L’Opinion, 12 septembre 2017, par Bernard Quiriny
Vous ne trouverez pas la photo de Lutz Bassmann sur la couverture de son nouveau roman, et pour cause : derrière Bassmann se cache Antoine Volodine, grand amateur d’hétéronymes. Il a publié plusieurs livres sous d’autres noms tout aussi bizarres, tels qu’Elli Kronauer et Manuel Draeger ; Volodine (qui écrit lui-même… sous pseudonyme !) se considère un peu comme un personnage parmi d’autres, en tout cas comme leur porte-parole, principal représentant d’une galaxie d’écrivains imaginaires à laquelle il a donné un nom de courant artistique, le « post-exotisme ». C’est un univers littéraire à part entière, proche d’une certaine science-fiction post-apocalyptique, bâti de bric et de broc à partir de thèmes récurrents et d’obsessions personnelles : les paysages post-industriels des pays de l’Est, l’imagerie de la révolution bolchevique, la métaphysique tibétaine, les prisons politiques, le chamanisme, etc.
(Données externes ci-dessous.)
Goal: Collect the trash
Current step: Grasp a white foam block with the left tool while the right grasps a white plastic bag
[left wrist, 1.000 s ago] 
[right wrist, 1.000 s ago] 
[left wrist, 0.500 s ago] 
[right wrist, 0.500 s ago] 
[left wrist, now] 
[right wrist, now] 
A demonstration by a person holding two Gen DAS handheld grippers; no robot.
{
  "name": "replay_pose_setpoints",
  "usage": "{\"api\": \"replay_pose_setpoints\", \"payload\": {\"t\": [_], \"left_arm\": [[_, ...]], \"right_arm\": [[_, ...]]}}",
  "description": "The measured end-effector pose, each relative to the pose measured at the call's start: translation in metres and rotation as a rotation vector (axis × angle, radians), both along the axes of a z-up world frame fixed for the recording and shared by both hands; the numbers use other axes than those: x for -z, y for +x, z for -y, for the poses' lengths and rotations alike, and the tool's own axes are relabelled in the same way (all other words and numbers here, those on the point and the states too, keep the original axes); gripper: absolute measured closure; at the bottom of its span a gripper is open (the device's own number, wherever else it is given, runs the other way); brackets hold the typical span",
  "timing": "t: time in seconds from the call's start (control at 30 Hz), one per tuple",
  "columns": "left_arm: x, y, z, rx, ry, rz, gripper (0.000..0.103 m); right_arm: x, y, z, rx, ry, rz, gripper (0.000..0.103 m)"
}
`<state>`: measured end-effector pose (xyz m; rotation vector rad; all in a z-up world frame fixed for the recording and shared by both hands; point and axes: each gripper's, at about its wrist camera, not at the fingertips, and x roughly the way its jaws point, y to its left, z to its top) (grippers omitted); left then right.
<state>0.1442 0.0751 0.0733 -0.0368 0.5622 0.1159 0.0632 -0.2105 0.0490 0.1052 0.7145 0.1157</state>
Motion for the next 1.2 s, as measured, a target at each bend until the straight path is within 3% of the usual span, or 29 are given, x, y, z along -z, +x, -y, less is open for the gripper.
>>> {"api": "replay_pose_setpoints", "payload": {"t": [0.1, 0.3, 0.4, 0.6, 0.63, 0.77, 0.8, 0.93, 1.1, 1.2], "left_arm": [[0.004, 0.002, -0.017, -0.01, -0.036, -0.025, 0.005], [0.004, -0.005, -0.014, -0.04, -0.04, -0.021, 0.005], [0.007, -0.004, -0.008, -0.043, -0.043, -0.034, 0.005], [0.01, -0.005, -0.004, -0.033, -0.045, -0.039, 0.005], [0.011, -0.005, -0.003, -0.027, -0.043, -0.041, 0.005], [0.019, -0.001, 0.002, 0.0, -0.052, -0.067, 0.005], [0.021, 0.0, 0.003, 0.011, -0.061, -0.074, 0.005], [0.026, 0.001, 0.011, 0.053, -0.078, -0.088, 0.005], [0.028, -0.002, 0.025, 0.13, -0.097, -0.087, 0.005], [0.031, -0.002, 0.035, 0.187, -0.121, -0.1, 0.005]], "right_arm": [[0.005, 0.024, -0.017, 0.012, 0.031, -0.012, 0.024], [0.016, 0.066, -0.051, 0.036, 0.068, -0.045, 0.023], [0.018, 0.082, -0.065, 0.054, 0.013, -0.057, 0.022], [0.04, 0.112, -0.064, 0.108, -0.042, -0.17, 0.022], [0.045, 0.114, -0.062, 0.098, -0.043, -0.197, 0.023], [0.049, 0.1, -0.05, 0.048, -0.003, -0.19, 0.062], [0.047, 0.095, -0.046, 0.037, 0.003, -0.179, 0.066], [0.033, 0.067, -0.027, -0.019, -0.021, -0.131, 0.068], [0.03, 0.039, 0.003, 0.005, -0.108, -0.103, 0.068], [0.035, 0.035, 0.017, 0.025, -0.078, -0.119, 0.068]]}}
Voyage outre-vie. De livre en livre, Volodine construit ainsi depuis trente ans un univers aux multiples facettes, profondément original, sans doute l’un des plus opiniâtres et ambitieux dans la littérature française d’aujourd’hui. Ses livres prennent des formes variées, romans, haïkus, contes, slogans, etc. ; il s’est même inventé ses formats personnels, par exemple les « narrats », sorte de brefs récits entrelacés, genre dont relève Black Village de Lutz Bassmann. Plus exactement, explique l’auteur, ce sont en fait des « interruptats », car tous ces récits sont interrompus avant la fin… Black Village commence avec trois personnages dans un décor obscur. On ignore où ils vont. Apparemment, ils sont morts. Égarés dans un temps post-mortem, ils n’ont aucun repère. Pour briser la monotonie de leur voyage outre-vie, ils décident de se raconter des histoires : histoires de tueurs à gages, d’animaux, de prisonniers, d’aliens, avec des personnages aux noms impossibles, remplis de consonance slave ou orientale comme Kirkovian, Soldatov, Sabakaïev. Une trentaine de récits se succèdent ainsi, tous stoppés net avant la fin, au beau milieu d’une phrase, comme si le livre avait été monté par un réalisateur trop pressé. L’ensemble forme une sorte de clip rempli d’échos et de correspondances, avec tous les objets du magasin post-exotique : immeubles en ruines, bureaucrates mutiques, mercenaires dignes d’un gang des pays de l’Est, références à l’histoire soviétique et aux révolutions socialistes, etc. Le livre est imprégné d’une poésie glaciale, relevée ici ou là d’un trait d’humour noir. C’est dépaysant, souvent déroutant, parfois hermétique. Certains lecteurs seront déroutés par tant d’étrangeté, et resteront imperméables au charme du livre ; mais les autres, qui liront peut-être Bassmann/Volodine pour la première fois, pourraient tourner longtemps autour de Black Village, et explorer depuis là l’œuvre entière. Une trentaine de livres les attendent alors, signés par quatre auteurs. Au moins, Volodine, si ça se trouve, a d’autres hétéronymes, insoupçonnés jusqu’à ce jour.